[Data excerpts]
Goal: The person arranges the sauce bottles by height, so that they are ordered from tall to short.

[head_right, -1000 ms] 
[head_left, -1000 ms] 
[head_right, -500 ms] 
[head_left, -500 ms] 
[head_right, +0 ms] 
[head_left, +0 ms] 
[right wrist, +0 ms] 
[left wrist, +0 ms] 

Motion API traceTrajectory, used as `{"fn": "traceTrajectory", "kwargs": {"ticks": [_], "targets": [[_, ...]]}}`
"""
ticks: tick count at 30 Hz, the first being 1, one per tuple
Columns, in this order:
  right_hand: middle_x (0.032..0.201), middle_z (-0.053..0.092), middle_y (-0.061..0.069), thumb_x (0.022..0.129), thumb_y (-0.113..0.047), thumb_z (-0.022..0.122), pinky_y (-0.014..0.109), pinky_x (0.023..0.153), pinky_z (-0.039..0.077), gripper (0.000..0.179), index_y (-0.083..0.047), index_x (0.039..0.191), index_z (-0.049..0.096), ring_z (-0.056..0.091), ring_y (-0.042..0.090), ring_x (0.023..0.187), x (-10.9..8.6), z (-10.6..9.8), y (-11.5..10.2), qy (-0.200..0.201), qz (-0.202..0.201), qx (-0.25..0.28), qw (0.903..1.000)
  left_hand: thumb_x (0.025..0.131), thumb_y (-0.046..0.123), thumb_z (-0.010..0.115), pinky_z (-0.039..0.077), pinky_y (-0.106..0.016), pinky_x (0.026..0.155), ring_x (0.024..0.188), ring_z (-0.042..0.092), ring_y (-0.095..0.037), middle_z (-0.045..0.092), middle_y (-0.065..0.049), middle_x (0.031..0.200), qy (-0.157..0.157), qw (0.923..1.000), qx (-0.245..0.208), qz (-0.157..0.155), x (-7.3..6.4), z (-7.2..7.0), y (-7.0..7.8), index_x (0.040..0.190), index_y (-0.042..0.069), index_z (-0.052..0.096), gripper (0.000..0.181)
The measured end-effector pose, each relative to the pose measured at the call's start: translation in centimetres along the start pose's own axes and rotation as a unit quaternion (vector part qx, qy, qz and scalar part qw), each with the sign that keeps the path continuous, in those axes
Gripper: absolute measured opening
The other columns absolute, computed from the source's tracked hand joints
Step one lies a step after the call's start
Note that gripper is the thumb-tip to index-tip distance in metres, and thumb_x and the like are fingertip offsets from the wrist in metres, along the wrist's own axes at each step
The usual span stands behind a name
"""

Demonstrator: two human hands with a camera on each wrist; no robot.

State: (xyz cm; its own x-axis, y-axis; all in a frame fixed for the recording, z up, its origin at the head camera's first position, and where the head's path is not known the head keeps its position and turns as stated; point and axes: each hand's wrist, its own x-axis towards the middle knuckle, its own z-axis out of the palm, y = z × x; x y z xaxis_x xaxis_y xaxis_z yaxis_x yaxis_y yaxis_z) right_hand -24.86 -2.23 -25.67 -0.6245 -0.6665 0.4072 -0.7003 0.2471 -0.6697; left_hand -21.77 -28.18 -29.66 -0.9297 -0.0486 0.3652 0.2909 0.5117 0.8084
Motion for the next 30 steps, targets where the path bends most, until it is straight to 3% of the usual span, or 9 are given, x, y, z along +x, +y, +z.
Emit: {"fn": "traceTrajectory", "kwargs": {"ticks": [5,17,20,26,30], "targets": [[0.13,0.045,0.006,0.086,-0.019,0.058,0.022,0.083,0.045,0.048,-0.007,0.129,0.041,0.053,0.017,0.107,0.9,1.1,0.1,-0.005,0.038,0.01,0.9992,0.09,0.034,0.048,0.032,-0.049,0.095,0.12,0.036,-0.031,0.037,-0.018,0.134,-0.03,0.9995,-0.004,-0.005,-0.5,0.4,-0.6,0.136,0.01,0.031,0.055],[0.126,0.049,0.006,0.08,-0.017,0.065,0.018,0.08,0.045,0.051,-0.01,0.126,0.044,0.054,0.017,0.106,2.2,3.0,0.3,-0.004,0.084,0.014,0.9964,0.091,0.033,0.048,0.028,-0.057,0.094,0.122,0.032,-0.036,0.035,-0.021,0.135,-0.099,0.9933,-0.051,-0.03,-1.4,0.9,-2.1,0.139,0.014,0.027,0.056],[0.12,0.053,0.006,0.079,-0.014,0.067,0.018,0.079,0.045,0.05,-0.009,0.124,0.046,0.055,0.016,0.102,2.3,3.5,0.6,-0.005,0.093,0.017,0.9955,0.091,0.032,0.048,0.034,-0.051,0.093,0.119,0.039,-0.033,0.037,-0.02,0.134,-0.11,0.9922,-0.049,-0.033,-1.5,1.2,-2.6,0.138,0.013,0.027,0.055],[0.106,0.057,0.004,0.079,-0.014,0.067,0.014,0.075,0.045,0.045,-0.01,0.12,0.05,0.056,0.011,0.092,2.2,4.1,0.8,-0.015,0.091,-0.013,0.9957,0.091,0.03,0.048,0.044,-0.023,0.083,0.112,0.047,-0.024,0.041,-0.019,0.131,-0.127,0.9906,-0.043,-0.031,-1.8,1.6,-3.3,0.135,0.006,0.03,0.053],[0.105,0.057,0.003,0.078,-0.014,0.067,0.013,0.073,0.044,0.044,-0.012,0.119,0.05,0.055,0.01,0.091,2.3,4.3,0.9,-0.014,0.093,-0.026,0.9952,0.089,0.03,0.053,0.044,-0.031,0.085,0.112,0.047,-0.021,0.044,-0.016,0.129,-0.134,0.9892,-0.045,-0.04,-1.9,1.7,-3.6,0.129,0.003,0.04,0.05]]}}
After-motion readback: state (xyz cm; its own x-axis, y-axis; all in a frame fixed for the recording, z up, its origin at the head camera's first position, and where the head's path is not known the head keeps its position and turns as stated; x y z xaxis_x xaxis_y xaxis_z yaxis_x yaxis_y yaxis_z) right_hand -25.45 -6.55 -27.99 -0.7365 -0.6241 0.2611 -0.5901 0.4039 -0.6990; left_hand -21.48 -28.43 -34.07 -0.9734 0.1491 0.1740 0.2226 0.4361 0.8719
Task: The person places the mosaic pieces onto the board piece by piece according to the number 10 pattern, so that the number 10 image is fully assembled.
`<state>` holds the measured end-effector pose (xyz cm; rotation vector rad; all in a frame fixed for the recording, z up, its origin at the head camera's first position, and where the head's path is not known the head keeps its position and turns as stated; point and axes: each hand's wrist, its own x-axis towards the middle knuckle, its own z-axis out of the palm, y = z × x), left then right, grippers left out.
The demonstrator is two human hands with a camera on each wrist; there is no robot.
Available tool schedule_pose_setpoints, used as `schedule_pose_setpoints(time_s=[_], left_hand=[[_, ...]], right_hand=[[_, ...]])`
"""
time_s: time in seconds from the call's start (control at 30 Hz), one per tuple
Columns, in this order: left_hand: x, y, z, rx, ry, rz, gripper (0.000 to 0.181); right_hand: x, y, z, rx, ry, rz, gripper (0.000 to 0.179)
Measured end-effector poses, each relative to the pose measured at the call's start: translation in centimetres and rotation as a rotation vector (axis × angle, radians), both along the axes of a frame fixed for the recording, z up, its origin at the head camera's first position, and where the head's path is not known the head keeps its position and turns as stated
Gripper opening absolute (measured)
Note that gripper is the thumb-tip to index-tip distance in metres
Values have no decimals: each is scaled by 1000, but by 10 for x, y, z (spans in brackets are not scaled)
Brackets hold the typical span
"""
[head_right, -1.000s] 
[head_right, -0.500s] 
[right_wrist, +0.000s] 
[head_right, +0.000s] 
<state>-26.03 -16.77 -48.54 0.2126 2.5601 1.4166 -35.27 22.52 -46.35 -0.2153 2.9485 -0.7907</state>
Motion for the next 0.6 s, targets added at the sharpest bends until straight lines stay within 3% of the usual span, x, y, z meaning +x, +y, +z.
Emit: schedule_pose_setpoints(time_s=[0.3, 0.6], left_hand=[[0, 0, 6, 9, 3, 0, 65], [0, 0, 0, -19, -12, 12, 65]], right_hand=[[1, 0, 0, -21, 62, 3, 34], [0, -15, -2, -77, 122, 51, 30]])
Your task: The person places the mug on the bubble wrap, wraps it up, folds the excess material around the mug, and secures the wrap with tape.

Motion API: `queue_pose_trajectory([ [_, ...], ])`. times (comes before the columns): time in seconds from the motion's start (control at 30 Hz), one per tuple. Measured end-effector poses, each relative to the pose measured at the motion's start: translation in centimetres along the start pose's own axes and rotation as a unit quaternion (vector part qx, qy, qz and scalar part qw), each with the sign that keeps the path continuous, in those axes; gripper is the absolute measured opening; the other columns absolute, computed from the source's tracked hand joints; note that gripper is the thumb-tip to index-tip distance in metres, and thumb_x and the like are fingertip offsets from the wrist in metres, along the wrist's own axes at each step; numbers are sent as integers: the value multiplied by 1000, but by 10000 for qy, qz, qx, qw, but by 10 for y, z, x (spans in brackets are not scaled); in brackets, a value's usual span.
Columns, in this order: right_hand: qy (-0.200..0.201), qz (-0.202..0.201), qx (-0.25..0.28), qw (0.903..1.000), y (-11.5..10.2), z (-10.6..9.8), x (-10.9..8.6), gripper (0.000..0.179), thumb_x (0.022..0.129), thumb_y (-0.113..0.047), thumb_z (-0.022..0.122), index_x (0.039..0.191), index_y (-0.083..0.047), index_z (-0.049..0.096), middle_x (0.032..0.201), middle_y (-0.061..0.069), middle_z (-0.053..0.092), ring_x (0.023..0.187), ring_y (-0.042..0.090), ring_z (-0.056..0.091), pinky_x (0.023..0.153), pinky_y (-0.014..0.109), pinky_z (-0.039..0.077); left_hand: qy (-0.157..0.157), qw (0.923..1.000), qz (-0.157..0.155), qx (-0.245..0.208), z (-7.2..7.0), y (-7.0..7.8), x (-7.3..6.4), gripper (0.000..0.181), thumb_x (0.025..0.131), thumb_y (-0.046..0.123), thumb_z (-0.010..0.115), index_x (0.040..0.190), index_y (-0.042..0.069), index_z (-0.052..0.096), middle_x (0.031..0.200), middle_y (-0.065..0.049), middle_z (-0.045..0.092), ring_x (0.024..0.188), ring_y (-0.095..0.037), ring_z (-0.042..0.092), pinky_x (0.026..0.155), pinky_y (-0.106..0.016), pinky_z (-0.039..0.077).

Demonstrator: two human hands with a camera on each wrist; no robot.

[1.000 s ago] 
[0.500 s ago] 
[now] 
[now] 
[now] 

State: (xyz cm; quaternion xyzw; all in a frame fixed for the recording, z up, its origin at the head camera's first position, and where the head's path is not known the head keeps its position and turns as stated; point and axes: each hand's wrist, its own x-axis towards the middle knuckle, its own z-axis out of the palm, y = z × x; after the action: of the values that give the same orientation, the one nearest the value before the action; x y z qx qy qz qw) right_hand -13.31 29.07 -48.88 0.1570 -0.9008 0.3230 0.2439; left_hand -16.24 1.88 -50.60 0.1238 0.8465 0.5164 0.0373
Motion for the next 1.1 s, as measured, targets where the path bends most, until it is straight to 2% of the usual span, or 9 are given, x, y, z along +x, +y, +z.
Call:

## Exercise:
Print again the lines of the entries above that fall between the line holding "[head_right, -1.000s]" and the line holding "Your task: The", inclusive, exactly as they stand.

## Expected answer:
[head_right, -1.000s] 
[head_right, -0.500s] 
[right_wrist, +0.000s] 
[head_right, +0.000s] 
<state>-26.03 -16.77 -48.54 0.2126 2.5601 1.4166 -35.27 22.52 -46.35 -0.2153 2.9485 -0.7907</state>
Motion for the next 0.6 s, targets added at the sharpest bends until straight lines stay within 3% of the usual span, x, y, z meaning +x, +y, +z.
Emit: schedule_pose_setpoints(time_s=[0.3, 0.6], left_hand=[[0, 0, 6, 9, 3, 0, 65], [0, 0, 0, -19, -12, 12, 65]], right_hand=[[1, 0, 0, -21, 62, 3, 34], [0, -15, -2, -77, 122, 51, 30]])
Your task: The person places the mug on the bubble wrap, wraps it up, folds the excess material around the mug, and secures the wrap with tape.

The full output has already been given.